• _What is required_: Look through the data below and extract, unchanged, the lines from the one that contains "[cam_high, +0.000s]" to the one that contains "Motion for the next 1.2", both included.

Saved data entries

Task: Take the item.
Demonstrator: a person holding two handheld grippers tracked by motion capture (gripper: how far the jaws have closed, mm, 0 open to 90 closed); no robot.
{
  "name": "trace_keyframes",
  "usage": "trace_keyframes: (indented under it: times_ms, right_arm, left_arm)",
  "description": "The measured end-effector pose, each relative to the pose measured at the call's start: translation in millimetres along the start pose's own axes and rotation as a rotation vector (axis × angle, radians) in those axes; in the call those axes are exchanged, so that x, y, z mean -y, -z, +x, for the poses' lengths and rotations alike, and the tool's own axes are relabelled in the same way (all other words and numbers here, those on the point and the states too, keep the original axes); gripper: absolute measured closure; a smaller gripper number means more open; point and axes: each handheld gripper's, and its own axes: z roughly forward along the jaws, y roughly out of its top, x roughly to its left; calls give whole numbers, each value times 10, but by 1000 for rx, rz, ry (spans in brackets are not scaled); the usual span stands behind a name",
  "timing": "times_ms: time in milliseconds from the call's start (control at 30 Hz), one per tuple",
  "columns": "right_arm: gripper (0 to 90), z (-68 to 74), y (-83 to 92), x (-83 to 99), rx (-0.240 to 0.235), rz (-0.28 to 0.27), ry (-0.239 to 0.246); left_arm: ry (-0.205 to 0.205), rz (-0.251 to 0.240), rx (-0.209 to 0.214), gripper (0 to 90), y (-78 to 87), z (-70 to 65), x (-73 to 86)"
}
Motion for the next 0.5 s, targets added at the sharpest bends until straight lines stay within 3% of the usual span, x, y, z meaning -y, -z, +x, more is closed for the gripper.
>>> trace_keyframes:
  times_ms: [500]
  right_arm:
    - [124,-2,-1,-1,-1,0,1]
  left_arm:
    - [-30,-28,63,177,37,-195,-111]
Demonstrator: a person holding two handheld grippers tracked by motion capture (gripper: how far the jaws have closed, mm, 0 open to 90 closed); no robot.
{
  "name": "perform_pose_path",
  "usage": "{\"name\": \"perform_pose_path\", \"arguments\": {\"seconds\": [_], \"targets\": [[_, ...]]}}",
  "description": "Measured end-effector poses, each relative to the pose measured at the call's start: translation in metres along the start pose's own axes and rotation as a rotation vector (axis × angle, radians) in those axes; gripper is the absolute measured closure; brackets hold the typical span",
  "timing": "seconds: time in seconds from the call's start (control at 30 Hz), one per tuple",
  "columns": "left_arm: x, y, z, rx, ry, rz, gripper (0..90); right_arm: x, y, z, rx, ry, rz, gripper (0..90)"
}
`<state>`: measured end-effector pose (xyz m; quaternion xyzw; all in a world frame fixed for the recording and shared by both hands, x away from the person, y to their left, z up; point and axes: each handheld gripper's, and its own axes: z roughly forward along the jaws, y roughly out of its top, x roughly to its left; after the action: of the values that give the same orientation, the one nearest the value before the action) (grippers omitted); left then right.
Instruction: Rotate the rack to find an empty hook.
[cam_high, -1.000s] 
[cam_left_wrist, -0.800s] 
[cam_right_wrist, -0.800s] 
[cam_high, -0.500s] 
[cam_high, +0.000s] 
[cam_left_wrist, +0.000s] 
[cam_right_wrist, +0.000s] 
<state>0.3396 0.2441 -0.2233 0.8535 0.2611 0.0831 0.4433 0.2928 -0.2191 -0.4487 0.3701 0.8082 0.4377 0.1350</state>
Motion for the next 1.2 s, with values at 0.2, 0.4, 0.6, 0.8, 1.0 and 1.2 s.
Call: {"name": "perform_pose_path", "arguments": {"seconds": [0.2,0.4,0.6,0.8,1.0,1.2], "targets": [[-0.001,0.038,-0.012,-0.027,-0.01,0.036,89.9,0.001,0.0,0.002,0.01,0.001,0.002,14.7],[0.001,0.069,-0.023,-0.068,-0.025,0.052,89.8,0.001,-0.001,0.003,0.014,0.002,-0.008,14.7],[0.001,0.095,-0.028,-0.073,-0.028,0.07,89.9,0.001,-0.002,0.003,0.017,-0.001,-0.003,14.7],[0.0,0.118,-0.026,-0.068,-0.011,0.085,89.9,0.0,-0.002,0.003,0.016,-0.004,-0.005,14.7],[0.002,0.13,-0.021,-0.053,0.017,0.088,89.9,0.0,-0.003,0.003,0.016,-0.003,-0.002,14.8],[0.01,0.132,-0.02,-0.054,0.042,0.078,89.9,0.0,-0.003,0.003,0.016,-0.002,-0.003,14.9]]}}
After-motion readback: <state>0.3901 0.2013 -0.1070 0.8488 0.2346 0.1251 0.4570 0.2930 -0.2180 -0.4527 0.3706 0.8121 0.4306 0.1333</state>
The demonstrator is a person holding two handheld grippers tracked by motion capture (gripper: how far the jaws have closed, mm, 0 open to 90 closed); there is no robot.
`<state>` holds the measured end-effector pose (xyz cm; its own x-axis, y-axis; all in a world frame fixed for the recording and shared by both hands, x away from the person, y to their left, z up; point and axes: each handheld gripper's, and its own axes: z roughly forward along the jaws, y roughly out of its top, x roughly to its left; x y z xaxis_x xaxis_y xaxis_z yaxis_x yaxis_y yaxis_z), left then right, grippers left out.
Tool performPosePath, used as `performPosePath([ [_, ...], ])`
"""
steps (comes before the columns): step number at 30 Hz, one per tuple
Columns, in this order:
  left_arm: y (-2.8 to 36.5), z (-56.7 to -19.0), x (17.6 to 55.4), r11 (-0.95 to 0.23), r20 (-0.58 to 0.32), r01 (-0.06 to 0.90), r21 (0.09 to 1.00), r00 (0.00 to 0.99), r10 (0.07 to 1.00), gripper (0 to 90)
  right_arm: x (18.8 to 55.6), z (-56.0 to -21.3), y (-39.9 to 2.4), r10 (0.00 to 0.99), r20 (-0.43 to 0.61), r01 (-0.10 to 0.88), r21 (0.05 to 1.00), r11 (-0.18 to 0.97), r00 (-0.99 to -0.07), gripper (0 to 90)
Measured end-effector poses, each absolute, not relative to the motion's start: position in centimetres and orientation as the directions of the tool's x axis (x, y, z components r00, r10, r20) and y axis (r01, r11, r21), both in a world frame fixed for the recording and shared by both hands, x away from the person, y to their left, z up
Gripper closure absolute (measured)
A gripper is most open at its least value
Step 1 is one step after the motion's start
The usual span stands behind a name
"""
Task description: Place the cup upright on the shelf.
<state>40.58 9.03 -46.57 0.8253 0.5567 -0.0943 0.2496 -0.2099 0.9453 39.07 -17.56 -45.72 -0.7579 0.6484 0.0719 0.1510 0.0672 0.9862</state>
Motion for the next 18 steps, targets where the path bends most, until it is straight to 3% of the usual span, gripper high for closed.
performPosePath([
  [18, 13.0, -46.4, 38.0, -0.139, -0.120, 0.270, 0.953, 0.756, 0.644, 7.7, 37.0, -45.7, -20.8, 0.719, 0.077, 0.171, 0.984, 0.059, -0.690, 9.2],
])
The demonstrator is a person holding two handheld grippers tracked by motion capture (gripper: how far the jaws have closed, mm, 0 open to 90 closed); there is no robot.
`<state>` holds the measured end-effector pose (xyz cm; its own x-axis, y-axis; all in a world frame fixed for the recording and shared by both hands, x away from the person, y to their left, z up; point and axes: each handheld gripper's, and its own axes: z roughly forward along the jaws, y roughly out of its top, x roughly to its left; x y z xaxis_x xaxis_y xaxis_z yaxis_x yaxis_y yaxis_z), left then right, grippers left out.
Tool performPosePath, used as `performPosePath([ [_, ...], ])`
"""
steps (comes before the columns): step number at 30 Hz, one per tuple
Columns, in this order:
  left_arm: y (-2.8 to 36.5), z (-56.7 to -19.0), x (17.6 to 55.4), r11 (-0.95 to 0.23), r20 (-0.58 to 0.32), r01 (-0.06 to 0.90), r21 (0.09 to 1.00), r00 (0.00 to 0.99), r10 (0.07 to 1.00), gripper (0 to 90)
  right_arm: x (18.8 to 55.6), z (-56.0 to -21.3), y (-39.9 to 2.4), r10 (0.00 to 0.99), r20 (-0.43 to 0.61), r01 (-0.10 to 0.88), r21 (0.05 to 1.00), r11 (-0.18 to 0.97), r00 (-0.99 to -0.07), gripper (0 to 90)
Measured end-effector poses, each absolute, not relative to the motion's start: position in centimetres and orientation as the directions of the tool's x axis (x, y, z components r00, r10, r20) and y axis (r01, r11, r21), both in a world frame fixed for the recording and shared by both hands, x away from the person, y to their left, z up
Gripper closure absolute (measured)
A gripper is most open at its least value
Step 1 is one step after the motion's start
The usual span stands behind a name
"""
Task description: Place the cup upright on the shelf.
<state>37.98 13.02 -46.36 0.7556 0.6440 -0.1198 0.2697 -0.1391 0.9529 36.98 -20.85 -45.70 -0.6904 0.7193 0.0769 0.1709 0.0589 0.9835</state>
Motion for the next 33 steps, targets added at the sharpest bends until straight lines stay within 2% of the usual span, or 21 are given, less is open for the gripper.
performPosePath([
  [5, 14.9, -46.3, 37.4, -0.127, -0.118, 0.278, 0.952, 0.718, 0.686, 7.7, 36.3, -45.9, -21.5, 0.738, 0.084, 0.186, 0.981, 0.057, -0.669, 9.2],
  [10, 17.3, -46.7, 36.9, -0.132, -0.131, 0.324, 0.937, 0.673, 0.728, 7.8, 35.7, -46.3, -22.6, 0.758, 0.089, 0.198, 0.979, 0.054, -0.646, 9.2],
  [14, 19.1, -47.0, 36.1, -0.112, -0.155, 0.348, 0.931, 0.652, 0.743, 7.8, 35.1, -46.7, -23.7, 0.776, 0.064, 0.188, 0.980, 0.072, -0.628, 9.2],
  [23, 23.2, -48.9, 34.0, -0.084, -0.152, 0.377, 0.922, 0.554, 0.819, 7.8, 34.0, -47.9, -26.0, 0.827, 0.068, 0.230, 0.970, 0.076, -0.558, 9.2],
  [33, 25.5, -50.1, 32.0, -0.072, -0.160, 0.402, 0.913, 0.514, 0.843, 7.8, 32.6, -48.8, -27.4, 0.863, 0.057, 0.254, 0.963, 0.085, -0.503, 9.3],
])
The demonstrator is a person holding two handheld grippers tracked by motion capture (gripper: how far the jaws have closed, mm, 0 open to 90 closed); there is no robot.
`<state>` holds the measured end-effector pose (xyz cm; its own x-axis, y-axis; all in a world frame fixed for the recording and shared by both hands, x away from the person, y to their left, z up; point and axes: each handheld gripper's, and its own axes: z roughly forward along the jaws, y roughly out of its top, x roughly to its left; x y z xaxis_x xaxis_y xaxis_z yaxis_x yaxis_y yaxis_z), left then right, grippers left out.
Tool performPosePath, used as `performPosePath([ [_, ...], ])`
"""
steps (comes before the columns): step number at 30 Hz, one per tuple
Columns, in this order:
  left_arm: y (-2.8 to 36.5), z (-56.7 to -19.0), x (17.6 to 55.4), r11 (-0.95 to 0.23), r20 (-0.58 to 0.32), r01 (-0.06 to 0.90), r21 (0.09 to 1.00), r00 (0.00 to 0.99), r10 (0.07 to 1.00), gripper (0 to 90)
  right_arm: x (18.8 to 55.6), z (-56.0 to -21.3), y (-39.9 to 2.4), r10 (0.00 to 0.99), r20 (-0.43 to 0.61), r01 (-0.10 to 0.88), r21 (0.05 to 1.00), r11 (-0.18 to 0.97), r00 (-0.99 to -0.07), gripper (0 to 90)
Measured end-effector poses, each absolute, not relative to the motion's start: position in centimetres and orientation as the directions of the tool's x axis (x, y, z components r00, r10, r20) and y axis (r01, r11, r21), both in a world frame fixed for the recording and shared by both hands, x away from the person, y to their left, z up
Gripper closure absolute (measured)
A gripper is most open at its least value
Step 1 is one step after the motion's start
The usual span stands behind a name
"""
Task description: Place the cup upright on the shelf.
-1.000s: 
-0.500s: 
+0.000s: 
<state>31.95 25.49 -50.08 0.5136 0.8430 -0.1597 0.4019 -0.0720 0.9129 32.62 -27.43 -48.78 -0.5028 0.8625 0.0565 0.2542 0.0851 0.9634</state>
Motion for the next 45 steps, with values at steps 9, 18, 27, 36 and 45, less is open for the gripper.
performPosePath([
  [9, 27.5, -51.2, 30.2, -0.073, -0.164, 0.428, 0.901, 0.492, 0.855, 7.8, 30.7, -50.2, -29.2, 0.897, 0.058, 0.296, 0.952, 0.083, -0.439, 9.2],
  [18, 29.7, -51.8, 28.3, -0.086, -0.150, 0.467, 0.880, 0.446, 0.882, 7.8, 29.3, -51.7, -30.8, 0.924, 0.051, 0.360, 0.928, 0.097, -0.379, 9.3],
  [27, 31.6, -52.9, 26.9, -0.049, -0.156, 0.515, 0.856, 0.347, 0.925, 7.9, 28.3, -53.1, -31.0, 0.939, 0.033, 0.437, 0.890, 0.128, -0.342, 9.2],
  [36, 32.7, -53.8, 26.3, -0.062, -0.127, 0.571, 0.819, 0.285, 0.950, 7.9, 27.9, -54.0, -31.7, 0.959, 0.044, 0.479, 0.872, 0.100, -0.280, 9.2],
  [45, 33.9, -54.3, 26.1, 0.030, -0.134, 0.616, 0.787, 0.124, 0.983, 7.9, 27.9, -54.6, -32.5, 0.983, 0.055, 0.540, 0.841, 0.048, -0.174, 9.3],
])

• _Answer section_:
[cam_high, +0.000s] 
[cam_left_wrist, +0.000s] 
[cam_right_wrist, +0.000s] 
<state>0.3396 0.2441 -0.2233 0.8535 0.2611 0.0831 0.4433 0.2928 -0.2191 -0.4487 0.3701 0.8082 0.4377 0.1350</state>
Motion for the next 1.2 s, with values at 0.2, 0.4, 0.6, 0.8, 1.0 and 1.2 s.

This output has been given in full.